WHAT THE TASK ASKS:
Reproduce the entries below exactly, but only from the line containing "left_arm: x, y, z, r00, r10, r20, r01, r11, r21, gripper" to the line containing "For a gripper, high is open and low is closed", inclusive.

Stored dataset items:
══════

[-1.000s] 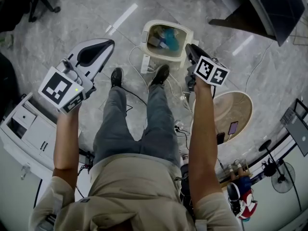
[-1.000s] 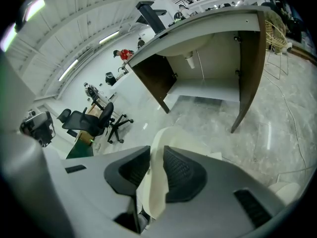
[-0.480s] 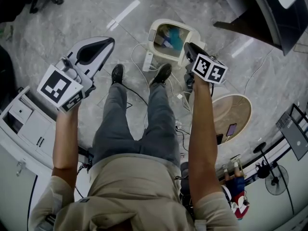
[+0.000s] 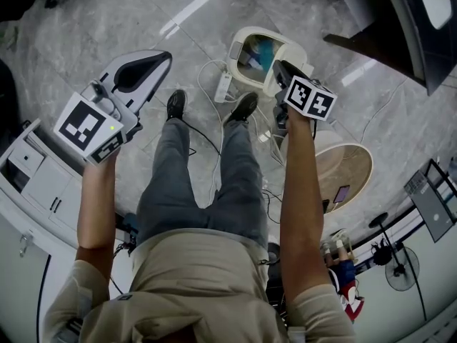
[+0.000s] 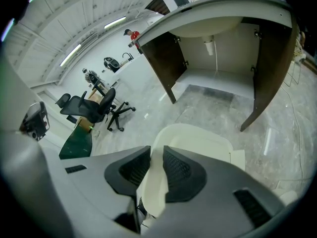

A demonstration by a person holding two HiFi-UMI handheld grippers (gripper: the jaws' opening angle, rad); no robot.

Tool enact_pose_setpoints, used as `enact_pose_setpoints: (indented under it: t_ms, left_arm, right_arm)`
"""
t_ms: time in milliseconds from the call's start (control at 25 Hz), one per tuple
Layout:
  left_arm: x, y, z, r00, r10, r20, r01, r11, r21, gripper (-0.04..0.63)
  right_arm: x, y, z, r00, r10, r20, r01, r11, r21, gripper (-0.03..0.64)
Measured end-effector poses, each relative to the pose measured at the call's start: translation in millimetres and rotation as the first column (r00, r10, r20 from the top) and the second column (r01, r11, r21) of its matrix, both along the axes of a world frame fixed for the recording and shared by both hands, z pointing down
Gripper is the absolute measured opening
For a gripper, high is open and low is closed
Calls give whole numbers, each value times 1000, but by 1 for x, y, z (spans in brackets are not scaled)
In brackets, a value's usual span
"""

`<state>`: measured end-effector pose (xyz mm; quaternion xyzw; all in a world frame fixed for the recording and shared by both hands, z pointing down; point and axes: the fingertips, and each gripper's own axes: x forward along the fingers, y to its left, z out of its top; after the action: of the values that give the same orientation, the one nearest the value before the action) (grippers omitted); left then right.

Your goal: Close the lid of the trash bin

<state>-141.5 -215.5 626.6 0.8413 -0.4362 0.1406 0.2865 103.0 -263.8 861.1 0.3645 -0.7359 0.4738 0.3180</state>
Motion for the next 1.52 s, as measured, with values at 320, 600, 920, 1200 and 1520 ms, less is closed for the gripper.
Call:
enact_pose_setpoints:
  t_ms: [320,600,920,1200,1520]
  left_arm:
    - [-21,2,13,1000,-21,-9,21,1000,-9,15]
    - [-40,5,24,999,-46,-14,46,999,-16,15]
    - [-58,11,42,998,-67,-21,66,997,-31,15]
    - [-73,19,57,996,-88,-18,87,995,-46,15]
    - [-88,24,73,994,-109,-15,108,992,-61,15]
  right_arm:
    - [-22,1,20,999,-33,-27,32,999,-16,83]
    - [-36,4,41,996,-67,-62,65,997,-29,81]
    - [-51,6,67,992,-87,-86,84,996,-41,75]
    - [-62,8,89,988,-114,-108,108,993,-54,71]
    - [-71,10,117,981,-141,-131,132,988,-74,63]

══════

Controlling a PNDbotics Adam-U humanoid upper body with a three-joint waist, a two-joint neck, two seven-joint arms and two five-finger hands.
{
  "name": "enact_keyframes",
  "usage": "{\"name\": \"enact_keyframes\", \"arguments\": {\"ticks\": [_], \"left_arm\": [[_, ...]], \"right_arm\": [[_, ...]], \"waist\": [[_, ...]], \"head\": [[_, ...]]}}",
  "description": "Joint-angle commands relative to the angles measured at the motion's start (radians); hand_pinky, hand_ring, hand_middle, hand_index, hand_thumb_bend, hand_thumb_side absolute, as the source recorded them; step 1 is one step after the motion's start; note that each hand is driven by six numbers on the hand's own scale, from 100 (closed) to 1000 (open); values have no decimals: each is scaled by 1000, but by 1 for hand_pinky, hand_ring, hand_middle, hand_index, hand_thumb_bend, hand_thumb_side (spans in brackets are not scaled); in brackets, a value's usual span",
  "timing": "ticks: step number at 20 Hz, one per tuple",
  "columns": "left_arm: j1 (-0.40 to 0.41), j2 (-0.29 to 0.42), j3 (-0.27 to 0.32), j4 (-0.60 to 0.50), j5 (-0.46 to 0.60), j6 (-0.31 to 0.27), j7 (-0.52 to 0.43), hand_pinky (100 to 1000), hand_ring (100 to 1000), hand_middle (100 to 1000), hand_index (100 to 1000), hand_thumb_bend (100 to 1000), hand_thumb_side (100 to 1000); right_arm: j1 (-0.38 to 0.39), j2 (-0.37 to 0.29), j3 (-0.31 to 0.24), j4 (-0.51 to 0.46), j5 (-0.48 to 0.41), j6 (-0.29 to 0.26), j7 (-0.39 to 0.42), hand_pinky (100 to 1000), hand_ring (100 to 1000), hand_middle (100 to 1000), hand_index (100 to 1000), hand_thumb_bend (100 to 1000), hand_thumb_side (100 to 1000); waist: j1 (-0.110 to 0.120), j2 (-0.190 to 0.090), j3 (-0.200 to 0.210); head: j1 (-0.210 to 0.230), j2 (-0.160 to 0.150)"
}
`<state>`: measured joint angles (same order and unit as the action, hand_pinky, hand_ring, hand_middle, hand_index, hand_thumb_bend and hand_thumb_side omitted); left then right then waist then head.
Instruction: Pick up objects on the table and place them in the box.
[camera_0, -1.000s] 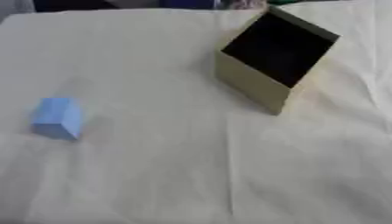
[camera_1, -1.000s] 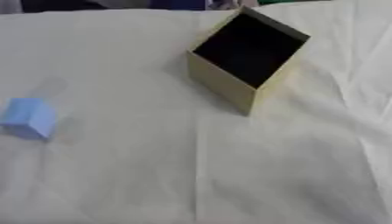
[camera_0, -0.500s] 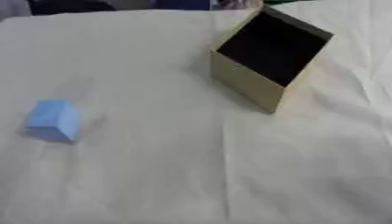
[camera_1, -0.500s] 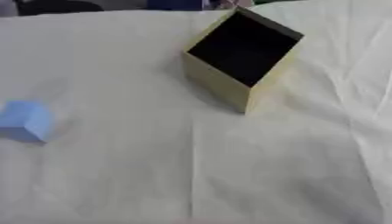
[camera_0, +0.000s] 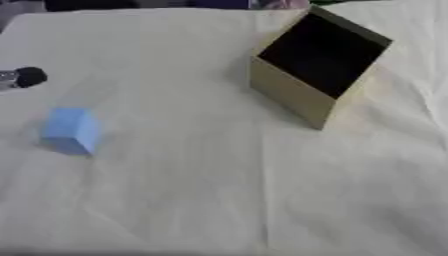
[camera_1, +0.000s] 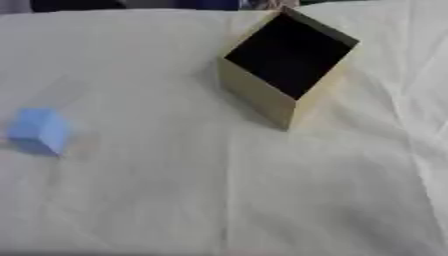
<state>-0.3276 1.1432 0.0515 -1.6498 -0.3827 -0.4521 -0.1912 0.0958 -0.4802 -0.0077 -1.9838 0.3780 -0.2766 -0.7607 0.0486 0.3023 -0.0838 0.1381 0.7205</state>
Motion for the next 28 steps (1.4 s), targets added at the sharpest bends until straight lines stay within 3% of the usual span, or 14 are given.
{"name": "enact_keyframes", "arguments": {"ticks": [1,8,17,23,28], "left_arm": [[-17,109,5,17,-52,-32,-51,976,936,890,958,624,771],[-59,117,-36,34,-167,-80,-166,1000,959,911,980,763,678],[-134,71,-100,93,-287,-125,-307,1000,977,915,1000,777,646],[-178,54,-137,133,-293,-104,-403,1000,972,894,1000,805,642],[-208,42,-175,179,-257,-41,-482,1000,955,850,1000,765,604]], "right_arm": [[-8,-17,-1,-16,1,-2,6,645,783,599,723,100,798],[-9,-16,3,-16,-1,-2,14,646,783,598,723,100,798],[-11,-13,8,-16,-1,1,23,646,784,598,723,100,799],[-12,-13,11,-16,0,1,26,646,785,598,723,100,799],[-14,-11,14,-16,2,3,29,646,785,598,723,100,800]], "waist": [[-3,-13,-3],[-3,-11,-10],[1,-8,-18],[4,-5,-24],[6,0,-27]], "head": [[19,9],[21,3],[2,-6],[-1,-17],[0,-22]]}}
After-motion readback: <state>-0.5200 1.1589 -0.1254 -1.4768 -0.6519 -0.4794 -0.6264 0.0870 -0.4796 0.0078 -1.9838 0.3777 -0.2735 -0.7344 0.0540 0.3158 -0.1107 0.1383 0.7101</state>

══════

RESPONSE:
  left_arm: x, y, z, r00, r10, r20, r01, r11, r21, gripper (-0.04..0.63)
  right_arm: x, y, z, r00, r10, r20, r01, r11, r21, gripper (-0.03..0.64)
Measured end-effector poses, each relative to the pose measured at the call's start: translation in millimetres and rotation as the first column (r00, r10, r20 from the top) and the second column (r01, r11, r21) of its matrix, both along the axes of a world frame fixed for the recording and shared by both hands, z pointing down
Gripper is the absolute measured opening
For a gripper, high is open and low is closed

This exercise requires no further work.